Type every record exactly as it appears.
Exercise inputs below:
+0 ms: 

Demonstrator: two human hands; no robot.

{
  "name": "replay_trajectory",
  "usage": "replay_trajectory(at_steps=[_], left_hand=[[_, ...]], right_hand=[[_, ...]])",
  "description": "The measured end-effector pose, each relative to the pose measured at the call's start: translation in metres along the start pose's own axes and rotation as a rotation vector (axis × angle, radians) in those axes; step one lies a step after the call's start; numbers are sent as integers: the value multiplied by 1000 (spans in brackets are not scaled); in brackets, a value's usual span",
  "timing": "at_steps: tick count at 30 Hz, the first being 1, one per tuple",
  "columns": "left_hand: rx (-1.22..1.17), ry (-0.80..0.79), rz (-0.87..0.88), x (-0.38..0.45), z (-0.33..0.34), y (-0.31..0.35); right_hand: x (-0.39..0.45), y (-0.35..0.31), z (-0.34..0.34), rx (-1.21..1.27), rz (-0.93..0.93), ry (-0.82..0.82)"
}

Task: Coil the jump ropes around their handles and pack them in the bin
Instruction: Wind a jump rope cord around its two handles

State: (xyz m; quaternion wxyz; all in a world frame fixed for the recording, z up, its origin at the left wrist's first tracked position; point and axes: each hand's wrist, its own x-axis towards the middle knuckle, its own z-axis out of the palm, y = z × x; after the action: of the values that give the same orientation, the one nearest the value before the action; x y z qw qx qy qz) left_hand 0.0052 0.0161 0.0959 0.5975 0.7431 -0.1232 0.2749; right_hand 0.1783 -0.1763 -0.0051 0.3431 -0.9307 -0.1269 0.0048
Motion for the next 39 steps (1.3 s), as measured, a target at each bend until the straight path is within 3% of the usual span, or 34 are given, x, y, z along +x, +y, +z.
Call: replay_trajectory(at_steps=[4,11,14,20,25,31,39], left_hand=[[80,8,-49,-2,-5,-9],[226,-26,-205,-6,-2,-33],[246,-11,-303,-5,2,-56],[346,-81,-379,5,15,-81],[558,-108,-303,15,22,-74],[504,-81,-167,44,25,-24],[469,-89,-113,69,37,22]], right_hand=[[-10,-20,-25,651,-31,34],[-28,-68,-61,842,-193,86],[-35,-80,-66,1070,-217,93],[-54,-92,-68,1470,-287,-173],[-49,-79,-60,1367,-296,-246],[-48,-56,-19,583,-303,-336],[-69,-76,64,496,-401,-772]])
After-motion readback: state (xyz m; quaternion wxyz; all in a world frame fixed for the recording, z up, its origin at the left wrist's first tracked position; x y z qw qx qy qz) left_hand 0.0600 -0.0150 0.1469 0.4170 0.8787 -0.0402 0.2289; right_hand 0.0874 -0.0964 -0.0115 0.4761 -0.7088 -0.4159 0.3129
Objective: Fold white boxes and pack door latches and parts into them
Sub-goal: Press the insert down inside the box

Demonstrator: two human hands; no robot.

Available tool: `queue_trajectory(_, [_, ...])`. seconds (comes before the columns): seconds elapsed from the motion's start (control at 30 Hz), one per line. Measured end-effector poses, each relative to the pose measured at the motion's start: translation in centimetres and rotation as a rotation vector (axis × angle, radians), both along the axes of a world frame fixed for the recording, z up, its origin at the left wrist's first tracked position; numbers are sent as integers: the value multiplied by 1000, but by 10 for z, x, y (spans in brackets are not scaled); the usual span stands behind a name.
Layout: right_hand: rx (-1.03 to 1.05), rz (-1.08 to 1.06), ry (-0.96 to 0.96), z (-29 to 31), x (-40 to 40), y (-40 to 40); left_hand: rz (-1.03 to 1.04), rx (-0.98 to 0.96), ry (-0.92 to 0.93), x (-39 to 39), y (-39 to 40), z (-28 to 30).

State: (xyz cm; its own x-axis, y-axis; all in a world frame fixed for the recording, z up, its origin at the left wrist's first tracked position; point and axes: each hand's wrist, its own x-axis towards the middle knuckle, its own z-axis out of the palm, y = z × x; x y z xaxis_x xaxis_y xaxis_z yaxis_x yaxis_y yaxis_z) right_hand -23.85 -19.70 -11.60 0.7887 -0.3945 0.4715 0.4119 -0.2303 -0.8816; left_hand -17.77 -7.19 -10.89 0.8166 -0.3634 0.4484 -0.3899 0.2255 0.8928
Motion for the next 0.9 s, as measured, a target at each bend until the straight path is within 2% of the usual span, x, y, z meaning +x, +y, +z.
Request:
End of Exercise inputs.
◆ Your solution
+0 ms: 

Demonstrator: two human hands; no robot.

{
  "name": "replay_trajectory",
  "usage": "replay_trajectory(at_steps=[_], left_hand=[[_, ...]], right_hand=[[_, ...]])",
  "description": "The measured end-effector pose, each relative to the pose measured at the call's start: translation in metres along the start pose's own axes and rotation as a rotation vector (axis × angle, radians) in those axes; step one lies a step after the call's start; numbers are sent as integers: the value multiplied by 1000 (spans in brackets are not scaled); in brackets, a value's usual span",
  "timing": "at_steps: tick count at 30 Hz, the first being 1, one per tuple",
  "columns": "left_hand: rx (-1.22..1.17), ry (-0.80..0.79), rz (-0.87..0.88), x (-0.38..0.45), z (-0.33..0.34), y (-0.31..0.35); right_hand: x (-0.39..0.45), y (-0.35..0.31), z (-0.34..0.34), rx (-1.21..1.27), rz (-0.93..0.93), ry (-0.82..0.82)"
}

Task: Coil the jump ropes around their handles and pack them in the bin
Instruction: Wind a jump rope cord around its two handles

State: (xyz m; quaternion wxyz; all in a world frame fixed for the recording, z up, its origin at the left wrist's first tracked position; point and axes: each hand's wrist, its own x-axis towards the middle knuckle, its own z-axis out of the palm, y = z × x; after the action: of the values that give the same orientation, the one nearest the value before the action; x y z qw qx qy qz) left_hand 0.0052 0.0161 0.0959 0.5975 0.7431 -0.1232 0.2749; right_hand 0.1783 -0.1763 -0.0051 0.3431 -0.9307 -0.1269 0.0048
Motion for the next 39 steps (1.3 s), as measured, a target at each bend until the straight path is within 3% of the usual span, or 34 are given, x, y, z along +x, +y, +z.
Call: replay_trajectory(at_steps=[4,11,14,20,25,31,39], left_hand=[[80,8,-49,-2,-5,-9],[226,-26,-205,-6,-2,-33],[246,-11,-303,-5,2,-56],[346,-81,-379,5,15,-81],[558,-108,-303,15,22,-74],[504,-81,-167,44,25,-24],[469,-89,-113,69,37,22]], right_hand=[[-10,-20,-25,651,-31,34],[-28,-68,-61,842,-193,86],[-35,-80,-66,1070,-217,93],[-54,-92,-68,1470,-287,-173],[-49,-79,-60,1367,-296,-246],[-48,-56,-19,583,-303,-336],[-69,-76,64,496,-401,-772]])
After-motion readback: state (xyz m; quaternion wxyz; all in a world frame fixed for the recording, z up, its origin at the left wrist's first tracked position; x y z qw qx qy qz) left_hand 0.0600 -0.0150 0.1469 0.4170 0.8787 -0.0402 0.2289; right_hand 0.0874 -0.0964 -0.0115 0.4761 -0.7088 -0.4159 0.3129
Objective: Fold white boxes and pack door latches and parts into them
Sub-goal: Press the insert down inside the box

Demonstrator: two human hands; no robot.

Available tool: `queue_trajectory(_, [_, ...])`. seconds (comes before the columns): seconds elapsed from the motion's start (control at 30 Hz), one per line. Measured end-effector poses, each relative to the pose measured at the motion's start: translation in centimetres and rotation as a rotation vector (axis × angle, radians), both along the axes of a world frame fixed for the recording, z up, its origin at the left wrist's first tracked position; numbers are sent as integers: the value multiplied by 1000, but by 10 for z, x, y (spans in brackets are not scaled); the usual span stands behind a name.
Layout: right_hand: rx (-1.03 to 1.05), rz (-1.08 to 1.06), ry (-0.96 to 0.96), z (-29 to 31), x (-40 to 40), y (-40 to 40); left_hand: rz (-1.03 to 1.04), rx (-0.98 to 0.96), ry (-0.92 to 0.93), x (-39 to 39), y (-39 to 40), z (-28 to 30).

State: (xyz cm; its own x-axis, y-axis; all in a world frame fixed for the recording, z up, its origin at the left wrist's first tracked position; point and axes: each hand's wrist, its own x-axis towards the middle knuckle, its own z-axis out of the palm, y = z × x; x y z xaxis_x xaxis_y xaxis_z yaxis_x yaxis_y yaxis_z) right_hand -23.85 -19.70 -11.60 0.7887 -0.3945 0.4715 0.4119 -0.2303 -0.8816; left_hand -17.77 -7.19 -10.89 0.8166 -0.3634 0.4484 -0.3899 0.2255 0.8928
Motion for the next 0.9 s, as measured, a target at each bend until the straight path is within 2% of the usual span, x, y, z meaning +x, +y, +z.
Request:

The exercise requires no additional content.